#### WORK TO COMPLETE
Return, word for word, the lines of the listing below from the one with "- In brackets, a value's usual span" through the one with "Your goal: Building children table", and no other lines.

#### RAW DATA
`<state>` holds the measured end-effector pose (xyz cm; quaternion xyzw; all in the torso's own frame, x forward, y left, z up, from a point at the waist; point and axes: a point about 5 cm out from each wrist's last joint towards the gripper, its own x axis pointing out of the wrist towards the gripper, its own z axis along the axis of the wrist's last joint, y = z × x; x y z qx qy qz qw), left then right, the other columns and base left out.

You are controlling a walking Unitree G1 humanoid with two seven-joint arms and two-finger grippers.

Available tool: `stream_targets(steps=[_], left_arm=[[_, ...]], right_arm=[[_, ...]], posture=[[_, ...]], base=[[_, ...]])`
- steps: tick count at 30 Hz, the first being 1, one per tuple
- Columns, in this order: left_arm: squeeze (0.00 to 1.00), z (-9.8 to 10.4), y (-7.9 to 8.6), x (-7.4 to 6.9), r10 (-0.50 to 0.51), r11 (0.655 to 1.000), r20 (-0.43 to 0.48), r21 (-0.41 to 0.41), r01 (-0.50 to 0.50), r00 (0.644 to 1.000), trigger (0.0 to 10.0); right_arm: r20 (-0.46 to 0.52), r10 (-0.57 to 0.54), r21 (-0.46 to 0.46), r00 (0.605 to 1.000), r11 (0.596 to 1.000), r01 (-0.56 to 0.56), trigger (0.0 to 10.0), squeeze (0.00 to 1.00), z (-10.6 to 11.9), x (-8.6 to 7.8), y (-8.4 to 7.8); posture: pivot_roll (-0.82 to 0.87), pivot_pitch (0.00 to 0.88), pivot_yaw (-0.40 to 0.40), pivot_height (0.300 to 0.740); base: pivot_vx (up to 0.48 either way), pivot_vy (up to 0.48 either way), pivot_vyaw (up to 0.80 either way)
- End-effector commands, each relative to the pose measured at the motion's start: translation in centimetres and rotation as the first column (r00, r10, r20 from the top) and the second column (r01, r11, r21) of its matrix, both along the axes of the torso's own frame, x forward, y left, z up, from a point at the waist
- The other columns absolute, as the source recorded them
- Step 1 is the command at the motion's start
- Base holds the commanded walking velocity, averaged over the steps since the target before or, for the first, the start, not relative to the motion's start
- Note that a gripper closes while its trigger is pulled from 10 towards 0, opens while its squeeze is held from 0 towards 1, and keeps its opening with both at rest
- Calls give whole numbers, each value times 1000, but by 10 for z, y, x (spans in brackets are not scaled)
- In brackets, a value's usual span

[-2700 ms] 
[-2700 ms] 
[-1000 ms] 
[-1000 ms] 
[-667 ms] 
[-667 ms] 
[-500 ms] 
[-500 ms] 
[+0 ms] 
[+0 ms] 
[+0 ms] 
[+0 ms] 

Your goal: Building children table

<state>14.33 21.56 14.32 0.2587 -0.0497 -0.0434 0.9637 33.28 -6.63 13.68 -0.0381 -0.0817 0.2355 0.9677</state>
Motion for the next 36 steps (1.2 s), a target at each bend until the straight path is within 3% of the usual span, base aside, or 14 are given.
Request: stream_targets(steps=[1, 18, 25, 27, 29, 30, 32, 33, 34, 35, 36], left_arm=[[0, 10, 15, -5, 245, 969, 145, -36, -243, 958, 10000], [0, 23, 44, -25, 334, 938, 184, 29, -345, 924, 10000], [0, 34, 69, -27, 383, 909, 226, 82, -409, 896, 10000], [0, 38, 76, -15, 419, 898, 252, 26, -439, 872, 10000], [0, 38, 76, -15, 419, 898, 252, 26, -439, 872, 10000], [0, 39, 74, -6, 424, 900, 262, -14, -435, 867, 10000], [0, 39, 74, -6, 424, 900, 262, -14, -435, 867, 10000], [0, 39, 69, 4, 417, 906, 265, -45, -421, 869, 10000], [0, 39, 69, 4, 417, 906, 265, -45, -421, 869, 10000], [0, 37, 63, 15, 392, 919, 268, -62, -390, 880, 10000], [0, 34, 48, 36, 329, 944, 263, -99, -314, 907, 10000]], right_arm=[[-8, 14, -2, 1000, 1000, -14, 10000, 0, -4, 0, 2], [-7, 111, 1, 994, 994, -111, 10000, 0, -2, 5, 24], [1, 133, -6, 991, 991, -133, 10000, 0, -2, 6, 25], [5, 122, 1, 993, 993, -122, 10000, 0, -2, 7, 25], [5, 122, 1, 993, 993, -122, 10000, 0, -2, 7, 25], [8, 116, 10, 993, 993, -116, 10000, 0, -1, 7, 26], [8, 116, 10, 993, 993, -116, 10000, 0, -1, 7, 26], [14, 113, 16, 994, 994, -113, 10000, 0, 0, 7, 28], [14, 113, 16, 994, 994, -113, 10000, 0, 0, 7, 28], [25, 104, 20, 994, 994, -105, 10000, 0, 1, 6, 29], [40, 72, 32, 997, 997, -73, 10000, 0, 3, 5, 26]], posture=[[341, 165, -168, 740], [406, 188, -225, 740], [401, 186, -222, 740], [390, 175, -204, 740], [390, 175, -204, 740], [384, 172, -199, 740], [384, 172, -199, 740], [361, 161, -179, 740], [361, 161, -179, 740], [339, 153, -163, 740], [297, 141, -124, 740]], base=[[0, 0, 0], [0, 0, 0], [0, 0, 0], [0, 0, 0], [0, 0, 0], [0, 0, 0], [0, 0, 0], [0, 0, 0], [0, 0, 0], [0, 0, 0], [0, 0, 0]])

#### ANSWER BELOW
- In brackets, a value's usual span

[-2700 ms] 
[-2700 ms] 
[-1000 ms] 
[-1000 ms] 
[-667 ms] 
[-667 ms] 
[-500 ms] 
[-500 ms] 
[+0 ms] 
[+0 ms] 
[+0 ms] 
[+0 ms] 

Your goal: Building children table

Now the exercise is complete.